- Directions:
In the data below, which lines contain "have"? List them by copying each one.

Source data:
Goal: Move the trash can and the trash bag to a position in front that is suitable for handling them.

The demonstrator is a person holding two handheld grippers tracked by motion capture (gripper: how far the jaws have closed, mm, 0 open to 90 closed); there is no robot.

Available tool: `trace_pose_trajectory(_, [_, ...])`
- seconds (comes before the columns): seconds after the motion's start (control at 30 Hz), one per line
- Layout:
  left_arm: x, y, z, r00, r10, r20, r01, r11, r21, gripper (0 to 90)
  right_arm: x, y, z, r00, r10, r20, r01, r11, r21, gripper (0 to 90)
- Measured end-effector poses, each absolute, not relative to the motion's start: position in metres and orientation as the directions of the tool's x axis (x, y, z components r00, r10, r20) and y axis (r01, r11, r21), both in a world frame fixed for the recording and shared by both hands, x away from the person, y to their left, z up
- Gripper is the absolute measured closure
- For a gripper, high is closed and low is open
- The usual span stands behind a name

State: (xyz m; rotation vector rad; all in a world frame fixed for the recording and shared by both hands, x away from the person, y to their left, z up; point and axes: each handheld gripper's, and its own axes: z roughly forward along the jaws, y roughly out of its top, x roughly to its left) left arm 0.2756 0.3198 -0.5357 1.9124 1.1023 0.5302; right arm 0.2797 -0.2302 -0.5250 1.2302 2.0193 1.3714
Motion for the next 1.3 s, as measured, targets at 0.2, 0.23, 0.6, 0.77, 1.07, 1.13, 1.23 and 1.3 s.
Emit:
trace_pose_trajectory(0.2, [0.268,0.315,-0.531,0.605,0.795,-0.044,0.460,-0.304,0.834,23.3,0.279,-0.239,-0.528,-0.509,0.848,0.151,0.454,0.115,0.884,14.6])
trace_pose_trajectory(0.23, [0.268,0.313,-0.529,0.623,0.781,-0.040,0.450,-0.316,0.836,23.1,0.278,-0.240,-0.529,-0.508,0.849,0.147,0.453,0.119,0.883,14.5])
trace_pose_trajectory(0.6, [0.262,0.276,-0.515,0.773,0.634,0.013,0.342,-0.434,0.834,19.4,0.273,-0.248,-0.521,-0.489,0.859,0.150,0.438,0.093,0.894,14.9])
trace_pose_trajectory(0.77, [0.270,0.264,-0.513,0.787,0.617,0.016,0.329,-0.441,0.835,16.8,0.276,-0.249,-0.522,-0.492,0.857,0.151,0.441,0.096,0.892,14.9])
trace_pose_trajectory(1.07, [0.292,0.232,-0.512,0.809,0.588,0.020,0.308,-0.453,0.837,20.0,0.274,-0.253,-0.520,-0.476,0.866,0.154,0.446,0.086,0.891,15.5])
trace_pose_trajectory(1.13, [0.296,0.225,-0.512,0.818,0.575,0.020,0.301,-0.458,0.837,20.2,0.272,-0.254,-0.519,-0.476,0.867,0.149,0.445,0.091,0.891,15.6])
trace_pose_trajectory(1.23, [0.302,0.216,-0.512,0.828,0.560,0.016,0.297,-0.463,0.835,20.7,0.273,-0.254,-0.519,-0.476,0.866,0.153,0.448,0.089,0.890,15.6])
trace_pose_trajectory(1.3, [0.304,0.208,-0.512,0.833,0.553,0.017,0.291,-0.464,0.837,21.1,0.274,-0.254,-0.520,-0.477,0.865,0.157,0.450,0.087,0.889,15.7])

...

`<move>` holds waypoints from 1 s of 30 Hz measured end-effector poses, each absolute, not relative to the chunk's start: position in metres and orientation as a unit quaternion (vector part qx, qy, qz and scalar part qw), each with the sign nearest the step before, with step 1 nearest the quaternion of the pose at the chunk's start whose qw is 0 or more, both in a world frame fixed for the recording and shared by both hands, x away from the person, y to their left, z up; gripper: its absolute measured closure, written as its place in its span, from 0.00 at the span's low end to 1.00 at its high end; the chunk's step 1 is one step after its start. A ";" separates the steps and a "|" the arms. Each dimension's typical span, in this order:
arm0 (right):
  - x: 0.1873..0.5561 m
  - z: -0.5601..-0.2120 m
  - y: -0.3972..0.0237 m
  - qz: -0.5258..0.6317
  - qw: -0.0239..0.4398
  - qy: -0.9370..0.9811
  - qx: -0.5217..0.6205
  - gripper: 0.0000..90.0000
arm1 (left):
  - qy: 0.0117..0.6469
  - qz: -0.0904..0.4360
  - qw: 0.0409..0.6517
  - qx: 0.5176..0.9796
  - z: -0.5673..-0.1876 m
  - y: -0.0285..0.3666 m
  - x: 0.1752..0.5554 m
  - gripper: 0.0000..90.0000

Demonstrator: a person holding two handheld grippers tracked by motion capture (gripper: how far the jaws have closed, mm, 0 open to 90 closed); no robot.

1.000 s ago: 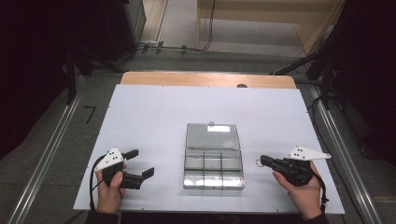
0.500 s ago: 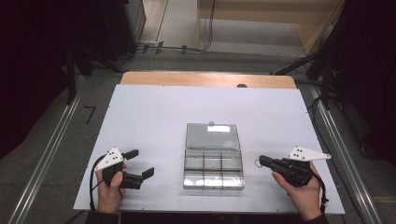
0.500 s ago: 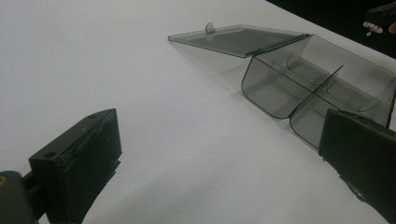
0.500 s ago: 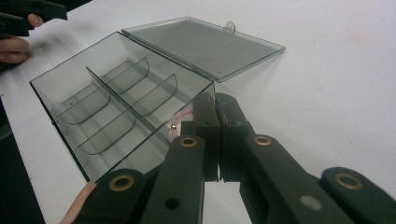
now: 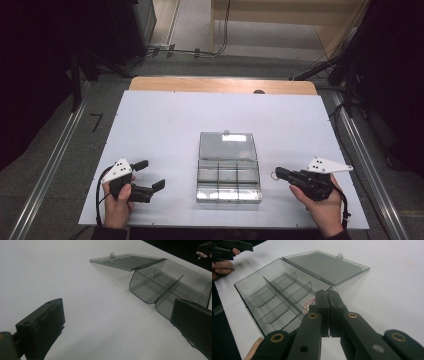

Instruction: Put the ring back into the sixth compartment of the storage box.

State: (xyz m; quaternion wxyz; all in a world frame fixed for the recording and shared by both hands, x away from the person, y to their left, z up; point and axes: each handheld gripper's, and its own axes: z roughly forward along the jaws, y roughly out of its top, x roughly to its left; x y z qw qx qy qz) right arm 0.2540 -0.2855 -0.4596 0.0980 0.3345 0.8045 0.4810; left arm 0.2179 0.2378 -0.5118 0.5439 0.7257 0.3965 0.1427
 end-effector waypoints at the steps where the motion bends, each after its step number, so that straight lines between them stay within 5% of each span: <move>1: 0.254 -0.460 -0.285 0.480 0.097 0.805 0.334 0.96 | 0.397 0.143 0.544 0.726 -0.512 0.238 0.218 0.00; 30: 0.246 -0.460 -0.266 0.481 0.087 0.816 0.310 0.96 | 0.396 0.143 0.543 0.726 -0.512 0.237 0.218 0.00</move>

- Task result:
The demonstrator is a person holding two handheld grippers tracked by motion capture (gripper: how far the jaws have closed, mm, 0 open to 90 closed); there is no robot.
Demonstrator: a person holding two handheld grippers tracked by motion capture (gripper: how far the jaws have closed, mm, 0 open to 90 closed); no robot.

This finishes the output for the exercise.